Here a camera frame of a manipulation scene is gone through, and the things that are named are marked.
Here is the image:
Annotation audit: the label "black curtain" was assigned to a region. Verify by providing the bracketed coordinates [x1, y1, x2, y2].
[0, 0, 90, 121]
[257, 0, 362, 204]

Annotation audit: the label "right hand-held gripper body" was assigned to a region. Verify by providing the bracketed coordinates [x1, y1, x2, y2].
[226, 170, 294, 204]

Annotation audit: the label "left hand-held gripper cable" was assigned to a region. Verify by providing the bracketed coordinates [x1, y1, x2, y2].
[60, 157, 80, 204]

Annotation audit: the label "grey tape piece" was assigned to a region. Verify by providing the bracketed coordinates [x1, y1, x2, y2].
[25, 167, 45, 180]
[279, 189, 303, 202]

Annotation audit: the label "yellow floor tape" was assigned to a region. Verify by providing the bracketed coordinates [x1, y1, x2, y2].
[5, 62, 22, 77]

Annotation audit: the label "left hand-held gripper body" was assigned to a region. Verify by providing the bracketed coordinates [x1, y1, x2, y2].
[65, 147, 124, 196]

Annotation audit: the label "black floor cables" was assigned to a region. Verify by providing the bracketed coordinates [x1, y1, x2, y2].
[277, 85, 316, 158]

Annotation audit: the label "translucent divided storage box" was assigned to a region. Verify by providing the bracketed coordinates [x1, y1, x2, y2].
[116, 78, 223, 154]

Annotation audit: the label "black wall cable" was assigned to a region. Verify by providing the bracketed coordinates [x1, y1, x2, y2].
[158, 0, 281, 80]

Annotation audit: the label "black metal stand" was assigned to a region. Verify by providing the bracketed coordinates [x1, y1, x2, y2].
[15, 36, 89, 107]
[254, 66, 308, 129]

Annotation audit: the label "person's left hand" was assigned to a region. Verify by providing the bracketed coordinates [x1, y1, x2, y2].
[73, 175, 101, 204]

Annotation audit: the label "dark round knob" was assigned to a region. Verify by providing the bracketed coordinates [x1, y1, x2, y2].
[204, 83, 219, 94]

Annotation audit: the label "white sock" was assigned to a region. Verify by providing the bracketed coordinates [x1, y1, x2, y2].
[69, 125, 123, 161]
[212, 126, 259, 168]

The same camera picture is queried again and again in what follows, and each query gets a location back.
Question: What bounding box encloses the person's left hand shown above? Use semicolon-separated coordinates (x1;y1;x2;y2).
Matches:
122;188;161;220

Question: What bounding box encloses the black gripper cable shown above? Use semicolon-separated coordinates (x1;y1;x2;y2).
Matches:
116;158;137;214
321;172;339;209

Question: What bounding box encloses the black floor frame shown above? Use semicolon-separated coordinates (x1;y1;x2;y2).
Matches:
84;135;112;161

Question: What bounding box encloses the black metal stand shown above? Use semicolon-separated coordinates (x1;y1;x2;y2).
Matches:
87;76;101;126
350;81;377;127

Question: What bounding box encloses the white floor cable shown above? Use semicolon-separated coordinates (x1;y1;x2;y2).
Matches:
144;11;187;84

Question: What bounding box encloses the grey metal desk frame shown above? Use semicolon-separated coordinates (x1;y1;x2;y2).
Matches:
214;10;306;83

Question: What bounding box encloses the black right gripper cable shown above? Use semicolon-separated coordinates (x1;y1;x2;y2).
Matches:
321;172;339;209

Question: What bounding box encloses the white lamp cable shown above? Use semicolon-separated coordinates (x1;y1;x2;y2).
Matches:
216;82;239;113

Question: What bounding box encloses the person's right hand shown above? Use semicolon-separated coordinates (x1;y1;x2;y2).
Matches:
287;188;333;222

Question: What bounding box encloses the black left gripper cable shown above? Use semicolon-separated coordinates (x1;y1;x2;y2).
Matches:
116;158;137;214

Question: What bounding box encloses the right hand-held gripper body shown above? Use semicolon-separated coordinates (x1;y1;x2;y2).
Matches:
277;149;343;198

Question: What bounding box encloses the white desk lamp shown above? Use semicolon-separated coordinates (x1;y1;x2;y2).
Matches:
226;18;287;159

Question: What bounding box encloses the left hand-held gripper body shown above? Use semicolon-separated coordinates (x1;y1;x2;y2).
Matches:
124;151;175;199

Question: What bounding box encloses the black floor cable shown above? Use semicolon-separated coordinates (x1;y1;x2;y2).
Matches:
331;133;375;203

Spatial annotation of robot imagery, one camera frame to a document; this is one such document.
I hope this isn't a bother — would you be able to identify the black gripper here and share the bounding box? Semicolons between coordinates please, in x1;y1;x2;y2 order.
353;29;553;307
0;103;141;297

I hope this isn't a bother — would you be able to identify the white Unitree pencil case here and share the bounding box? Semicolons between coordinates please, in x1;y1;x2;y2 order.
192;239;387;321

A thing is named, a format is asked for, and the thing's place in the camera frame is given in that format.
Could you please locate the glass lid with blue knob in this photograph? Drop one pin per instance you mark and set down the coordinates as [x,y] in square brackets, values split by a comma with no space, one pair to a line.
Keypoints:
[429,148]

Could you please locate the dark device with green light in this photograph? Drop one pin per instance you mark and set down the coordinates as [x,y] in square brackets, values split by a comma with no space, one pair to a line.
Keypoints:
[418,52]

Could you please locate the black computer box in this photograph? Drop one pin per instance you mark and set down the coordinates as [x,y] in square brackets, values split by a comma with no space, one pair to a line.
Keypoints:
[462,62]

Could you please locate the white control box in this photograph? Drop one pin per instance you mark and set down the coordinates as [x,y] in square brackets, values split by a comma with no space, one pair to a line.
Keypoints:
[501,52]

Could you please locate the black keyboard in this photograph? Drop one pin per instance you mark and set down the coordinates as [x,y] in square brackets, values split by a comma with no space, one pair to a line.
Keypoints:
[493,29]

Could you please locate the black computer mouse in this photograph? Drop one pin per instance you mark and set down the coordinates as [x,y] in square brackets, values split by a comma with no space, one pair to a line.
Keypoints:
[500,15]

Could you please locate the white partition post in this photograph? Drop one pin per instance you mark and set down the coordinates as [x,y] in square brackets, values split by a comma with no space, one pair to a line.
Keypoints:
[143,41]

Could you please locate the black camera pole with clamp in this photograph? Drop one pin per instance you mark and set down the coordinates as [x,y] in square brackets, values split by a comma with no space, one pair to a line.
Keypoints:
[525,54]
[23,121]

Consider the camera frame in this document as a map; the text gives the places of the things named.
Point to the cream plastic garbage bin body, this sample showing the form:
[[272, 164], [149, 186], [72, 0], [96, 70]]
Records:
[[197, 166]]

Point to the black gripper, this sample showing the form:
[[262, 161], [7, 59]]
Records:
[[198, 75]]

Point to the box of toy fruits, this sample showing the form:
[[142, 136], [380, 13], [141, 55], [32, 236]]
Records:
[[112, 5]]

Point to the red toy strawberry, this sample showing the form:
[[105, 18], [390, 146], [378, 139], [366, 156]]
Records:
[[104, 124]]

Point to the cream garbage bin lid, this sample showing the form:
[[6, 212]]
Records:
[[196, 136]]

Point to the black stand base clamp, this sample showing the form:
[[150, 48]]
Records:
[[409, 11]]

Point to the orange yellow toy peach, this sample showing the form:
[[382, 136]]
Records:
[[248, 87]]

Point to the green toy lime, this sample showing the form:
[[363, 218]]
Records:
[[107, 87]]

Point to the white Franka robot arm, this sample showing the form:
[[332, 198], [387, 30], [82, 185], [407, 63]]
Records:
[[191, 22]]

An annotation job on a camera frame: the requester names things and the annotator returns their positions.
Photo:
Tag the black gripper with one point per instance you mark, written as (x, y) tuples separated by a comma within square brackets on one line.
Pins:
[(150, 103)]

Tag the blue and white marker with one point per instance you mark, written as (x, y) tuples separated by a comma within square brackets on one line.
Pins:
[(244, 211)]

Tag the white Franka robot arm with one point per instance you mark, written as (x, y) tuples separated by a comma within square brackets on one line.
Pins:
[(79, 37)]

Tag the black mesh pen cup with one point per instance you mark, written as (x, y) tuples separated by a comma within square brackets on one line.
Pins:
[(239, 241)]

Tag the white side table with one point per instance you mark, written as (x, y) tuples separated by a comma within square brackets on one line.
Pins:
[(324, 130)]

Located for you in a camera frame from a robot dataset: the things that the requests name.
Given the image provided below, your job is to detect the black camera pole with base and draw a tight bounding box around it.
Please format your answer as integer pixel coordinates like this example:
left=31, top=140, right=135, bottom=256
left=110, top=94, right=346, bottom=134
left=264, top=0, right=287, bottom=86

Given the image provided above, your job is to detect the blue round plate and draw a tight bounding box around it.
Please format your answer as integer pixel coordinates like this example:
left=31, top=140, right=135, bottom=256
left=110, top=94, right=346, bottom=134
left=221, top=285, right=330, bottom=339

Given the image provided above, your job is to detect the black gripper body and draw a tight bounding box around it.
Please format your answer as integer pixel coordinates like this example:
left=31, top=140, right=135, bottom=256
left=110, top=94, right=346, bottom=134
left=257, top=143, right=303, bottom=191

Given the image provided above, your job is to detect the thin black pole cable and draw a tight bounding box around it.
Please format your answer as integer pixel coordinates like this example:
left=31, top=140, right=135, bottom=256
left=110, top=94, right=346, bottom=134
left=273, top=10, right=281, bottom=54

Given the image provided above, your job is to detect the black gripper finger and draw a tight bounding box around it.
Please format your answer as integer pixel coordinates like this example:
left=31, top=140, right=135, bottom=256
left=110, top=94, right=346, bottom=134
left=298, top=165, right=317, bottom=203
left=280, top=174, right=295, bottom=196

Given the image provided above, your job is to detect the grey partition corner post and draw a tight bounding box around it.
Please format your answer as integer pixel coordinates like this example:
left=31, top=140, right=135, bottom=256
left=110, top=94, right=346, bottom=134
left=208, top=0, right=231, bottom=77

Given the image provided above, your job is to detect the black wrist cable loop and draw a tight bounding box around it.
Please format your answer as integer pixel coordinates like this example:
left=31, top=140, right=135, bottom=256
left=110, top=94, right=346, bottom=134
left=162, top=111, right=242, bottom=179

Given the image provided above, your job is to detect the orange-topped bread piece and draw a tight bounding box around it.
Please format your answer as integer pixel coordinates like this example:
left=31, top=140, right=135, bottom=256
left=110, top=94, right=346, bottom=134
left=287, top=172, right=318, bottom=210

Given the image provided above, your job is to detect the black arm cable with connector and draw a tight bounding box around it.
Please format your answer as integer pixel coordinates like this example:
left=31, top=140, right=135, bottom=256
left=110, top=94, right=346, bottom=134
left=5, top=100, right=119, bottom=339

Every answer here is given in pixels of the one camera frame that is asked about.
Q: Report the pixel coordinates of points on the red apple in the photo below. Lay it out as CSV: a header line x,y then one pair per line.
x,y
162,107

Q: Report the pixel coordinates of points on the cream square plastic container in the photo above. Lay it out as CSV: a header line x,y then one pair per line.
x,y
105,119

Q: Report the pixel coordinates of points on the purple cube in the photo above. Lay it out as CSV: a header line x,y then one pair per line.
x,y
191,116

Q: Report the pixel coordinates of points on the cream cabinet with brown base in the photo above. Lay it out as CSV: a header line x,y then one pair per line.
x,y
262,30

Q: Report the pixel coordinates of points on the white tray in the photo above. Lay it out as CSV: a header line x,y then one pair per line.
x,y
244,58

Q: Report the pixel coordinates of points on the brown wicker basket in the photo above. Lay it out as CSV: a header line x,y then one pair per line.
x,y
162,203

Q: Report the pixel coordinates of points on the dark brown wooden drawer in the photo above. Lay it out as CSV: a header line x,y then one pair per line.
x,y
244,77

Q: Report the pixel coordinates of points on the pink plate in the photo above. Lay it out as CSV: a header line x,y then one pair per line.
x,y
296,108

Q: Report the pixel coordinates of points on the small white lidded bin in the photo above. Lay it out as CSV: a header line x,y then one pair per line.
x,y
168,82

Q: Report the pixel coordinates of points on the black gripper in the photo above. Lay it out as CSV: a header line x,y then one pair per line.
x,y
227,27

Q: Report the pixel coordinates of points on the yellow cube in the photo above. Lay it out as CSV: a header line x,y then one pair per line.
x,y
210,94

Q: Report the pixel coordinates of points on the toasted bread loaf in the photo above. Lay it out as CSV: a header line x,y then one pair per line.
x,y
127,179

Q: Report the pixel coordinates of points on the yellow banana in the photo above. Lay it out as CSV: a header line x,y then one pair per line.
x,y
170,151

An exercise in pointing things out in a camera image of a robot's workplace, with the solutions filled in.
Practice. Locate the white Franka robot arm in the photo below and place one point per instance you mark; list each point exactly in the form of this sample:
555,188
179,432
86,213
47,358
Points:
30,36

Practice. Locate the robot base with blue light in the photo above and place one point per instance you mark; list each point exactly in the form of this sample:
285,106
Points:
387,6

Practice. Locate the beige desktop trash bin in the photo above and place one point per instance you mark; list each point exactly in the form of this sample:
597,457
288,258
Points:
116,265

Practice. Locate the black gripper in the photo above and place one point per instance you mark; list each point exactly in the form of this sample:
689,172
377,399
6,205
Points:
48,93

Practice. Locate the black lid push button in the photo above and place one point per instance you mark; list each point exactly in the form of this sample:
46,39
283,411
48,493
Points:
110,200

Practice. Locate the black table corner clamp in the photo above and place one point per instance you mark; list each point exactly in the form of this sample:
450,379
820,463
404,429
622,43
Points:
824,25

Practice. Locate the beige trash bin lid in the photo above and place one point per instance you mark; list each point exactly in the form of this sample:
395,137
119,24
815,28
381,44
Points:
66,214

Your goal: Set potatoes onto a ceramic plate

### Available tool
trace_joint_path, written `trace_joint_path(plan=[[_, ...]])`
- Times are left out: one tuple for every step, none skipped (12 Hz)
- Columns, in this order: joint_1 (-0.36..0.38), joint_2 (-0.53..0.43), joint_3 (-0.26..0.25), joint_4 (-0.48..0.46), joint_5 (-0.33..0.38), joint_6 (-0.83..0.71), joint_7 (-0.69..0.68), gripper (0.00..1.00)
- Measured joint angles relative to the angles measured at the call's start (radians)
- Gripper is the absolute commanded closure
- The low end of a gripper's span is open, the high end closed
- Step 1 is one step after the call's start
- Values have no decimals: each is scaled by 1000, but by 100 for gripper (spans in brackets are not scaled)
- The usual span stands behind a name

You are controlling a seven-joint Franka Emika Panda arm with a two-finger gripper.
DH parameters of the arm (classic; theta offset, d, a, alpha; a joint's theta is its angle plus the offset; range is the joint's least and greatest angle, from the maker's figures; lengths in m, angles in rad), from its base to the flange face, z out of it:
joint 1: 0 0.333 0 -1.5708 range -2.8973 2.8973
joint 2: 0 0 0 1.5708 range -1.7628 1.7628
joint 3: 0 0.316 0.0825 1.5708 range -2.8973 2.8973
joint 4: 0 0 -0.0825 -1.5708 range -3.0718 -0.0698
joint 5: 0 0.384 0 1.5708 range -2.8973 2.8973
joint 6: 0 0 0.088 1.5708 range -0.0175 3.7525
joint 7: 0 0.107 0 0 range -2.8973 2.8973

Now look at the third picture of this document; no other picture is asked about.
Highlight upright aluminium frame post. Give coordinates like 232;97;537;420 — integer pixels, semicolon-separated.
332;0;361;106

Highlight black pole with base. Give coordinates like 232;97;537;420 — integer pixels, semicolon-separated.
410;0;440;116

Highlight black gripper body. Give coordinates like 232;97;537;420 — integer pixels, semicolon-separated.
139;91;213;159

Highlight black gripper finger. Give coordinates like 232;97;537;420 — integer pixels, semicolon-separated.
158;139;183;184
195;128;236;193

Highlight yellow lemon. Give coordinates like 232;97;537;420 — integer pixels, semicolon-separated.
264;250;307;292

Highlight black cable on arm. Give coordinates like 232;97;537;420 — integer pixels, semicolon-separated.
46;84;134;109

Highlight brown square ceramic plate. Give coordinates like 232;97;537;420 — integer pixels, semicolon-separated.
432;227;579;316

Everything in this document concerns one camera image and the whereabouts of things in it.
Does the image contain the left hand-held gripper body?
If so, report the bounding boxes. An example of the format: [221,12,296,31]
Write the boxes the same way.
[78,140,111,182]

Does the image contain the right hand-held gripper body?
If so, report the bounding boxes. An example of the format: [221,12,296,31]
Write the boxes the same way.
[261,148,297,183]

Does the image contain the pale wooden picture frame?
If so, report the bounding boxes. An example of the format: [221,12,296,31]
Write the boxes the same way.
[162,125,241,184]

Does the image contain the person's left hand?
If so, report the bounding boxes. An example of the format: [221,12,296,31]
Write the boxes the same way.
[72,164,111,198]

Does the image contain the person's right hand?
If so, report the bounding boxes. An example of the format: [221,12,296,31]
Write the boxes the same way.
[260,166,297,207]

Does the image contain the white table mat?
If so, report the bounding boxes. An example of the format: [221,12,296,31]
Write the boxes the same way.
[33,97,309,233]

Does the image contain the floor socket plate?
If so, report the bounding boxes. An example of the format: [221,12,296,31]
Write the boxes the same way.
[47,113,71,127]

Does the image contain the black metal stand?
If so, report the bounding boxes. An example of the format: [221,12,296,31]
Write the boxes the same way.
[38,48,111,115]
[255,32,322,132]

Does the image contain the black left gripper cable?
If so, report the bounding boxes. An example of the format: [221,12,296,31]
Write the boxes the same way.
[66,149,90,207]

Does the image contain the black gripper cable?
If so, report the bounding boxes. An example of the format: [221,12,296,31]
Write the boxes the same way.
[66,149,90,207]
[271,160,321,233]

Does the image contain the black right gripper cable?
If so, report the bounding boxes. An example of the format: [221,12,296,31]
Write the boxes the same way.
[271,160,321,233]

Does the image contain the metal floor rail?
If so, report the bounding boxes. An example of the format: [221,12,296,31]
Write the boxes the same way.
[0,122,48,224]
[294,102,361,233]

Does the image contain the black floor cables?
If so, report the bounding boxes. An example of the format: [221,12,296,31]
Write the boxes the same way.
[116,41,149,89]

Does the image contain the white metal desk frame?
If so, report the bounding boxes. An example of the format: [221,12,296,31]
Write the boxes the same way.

★ ★ ★ ★

== YOUR TASK ==
Beginning at the line containing "Does the image contain the white metal", repeat each line exactly through the last line of the entries, and include no other lines.

== COMPLETED EXERCISE ==
Does the image contain the white metal desk frame?
If so, report the bounding boxes. An example of the format: [221,12,296,31]
Write the boxes the same way.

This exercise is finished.